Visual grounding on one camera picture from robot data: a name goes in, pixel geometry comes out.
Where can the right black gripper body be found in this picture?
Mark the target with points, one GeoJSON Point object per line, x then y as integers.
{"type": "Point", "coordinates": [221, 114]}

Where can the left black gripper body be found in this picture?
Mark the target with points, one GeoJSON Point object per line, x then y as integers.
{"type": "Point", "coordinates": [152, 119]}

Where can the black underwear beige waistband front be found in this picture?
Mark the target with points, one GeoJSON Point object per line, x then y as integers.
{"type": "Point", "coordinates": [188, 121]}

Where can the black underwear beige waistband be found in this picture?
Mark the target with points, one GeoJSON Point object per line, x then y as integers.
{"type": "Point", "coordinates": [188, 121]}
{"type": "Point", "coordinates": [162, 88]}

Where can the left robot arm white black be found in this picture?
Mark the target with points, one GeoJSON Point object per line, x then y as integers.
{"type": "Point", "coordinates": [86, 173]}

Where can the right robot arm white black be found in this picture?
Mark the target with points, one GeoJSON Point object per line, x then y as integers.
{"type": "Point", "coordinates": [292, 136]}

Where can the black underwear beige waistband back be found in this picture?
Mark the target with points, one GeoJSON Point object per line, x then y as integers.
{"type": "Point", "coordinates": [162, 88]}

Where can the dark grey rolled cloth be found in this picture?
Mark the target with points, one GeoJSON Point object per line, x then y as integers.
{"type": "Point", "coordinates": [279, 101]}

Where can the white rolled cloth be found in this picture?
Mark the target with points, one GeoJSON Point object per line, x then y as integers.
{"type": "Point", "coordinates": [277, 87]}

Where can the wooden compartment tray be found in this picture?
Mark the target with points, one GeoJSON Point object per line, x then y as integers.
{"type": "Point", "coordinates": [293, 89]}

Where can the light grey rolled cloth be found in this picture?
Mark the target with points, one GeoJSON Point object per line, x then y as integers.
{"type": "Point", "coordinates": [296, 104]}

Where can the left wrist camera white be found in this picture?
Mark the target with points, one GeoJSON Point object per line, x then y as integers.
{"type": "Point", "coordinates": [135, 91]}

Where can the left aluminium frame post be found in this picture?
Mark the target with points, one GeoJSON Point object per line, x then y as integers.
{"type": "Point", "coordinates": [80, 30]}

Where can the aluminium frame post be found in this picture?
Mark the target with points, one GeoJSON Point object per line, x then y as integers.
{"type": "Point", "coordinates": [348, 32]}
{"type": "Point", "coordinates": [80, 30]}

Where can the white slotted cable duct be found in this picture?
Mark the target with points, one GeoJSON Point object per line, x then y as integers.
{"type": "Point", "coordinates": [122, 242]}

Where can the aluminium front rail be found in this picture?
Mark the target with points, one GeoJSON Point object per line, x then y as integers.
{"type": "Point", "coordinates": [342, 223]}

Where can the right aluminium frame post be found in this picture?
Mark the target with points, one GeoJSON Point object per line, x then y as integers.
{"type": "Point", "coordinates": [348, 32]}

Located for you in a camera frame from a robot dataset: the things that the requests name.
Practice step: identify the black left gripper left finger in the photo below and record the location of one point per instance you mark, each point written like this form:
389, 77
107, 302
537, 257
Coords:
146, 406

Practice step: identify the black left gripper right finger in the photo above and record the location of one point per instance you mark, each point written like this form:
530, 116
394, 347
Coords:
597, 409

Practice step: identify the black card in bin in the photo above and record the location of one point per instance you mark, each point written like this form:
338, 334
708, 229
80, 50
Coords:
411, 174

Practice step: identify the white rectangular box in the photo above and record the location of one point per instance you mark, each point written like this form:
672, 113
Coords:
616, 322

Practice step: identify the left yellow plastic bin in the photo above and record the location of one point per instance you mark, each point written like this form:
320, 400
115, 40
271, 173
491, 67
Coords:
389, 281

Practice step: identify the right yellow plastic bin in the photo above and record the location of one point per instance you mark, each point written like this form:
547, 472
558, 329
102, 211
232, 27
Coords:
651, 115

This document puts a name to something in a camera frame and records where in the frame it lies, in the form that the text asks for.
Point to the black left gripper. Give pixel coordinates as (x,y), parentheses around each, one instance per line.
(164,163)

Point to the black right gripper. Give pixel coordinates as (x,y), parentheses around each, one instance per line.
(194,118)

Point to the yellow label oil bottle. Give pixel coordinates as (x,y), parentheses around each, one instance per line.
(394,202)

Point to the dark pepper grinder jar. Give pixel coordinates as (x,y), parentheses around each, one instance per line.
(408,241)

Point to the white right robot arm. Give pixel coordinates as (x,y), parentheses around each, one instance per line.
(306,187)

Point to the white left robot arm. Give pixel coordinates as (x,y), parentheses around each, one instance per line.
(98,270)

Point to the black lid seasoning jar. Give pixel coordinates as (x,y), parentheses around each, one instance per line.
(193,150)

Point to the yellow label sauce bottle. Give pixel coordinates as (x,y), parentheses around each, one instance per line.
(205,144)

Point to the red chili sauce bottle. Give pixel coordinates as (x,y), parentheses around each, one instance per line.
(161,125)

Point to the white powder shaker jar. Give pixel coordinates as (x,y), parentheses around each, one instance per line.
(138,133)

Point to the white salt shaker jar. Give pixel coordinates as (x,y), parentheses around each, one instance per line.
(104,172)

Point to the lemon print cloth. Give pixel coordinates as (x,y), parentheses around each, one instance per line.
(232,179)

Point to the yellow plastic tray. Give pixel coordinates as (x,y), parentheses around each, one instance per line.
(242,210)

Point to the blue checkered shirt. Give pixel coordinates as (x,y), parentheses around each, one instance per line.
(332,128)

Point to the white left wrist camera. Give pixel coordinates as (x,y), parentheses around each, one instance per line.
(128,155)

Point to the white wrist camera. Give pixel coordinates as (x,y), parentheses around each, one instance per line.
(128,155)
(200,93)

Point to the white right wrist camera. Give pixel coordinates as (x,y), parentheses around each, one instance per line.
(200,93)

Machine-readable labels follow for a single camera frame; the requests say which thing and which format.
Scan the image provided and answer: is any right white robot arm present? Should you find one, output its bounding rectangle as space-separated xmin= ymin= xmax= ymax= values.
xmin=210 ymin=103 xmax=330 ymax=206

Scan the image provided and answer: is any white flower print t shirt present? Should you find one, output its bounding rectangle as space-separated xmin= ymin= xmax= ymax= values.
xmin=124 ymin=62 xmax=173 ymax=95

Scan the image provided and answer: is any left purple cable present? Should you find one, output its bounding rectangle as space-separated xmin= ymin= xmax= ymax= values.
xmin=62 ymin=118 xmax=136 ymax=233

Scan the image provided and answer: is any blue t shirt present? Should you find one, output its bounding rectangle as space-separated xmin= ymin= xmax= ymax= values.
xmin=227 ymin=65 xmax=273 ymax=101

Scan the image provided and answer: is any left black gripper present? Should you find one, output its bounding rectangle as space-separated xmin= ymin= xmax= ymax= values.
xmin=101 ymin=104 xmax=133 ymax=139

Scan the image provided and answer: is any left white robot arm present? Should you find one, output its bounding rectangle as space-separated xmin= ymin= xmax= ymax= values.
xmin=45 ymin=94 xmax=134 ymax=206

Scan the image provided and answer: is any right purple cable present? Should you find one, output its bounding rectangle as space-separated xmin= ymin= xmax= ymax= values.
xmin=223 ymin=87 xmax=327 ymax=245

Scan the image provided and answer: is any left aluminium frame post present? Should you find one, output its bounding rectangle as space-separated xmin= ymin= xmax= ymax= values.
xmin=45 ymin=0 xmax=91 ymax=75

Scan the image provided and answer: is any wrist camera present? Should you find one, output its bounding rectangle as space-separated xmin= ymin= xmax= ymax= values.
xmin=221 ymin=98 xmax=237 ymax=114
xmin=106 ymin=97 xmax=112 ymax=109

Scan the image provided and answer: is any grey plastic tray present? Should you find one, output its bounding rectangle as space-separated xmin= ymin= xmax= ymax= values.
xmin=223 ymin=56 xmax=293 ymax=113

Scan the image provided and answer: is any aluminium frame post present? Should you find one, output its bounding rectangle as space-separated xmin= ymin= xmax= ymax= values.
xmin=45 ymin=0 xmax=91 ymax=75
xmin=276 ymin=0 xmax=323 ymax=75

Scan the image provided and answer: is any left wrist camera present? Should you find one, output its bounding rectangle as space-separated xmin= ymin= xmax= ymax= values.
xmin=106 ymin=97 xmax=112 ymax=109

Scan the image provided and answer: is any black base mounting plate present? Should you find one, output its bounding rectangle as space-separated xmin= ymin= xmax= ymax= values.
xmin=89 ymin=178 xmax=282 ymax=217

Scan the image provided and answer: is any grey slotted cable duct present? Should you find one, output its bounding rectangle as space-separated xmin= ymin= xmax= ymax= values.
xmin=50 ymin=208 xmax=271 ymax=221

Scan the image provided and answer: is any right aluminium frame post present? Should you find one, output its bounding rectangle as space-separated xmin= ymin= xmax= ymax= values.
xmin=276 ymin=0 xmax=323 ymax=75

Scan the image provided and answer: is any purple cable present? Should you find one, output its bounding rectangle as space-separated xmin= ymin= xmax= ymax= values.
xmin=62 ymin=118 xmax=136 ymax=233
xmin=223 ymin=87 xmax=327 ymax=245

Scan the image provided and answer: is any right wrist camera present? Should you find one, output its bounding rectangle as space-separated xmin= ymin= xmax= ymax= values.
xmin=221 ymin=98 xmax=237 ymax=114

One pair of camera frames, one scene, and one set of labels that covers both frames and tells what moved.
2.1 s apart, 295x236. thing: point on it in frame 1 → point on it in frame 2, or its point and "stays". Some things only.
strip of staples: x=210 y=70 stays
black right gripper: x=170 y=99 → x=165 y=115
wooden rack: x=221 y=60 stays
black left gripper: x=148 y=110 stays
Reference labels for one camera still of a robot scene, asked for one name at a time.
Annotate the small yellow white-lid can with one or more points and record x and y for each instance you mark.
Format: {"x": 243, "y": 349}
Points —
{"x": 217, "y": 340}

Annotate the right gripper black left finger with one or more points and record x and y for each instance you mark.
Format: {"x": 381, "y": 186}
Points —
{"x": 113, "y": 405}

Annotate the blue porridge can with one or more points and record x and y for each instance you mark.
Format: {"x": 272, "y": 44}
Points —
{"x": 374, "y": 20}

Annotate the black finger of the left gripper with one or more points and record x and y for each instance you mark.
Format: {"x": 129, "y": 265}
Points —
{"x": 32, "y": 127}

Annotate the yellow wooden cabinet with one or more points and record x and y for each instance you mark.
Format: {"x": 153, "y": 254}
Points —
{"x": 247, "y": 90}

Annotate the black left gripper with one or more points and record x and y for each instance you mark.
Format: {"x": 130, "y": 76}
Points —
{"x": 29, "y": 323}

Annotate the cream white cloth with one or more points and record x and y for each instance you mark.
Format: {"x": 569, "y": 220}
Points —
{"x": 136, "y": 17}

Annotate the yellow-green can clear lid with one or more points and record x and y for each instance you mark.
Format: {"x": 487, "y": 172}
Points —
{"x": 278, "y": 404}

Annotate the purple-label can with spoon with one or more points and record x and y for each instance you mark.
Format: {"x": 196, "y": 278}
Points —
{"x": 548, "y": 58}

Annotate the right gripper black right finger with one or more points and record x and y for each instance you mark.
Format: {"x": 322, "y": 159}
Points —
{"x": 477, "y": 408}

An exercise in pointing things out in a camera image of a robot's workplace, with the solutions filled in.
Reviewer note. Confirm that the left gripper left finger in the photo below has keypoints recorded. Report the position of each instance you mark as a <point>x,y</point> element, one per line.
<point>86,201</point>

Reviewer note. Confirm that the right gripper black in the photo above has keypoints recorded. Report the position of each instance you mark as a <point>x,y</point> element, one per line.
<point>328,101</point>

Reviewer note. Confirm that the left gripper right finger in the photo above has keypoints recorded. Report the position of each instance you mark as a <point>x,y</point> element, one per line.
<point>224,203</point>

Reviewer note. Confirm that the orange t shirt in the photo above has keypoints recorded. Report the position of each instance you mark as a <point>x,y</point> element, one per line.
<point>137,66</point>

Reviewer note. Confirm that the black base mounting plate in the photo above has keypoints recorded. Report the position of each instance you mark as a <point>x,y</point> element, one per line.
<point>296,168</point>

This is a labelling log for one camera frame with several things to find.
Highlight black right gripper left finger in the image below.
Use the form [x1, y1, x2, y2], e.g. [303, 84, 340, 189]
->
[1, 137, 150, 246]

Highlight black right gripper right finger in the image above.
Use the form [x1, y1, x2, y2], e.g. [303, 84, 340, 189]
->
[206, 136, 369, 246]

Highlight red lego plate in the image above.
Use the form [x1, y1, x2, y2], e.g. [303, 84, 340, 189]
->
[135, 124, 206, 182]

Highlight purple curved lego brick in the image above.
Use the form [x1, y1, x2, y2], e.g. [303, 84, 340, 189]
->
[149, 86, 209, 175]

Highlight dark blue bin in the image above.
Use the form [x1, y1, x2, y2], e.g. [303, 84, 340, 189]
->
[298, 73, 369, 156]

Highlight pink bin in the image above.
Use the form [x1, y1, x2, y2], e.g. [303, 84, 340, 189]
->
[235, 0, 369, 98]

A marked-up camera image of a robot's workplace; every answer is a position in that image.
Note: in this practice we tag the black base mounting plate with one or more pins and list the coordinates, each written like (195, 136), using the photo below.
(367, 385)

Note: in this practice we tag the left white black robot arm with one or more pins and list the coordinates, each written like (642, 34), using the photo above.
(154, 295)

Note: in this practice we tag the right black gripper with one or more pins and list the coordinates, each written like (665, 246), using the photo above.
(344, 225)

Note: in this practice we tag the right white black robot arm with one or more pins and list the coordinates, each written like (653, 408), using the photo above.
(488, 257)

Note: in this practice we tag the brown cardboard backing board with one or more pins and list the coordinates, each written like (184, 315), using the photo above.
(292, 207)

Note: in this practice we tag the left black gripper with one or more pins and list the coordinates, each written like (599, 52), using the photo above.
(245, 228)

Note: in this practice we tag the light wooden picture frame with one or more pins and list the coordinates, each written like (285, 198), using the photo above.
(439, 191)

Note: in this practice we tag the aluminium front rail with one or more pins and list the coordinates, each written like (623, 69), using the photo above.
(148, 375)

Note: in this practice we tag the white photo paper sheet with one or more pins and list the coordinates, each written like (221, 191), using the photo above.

**PROBLEM DESCRIPTION:** Using the material above, return every line that holds the string "body".

**EXERCISE OUTPUT:**
Where can the right black gripper body be found in this picture?
Where can the left black gripper body be found in this picture?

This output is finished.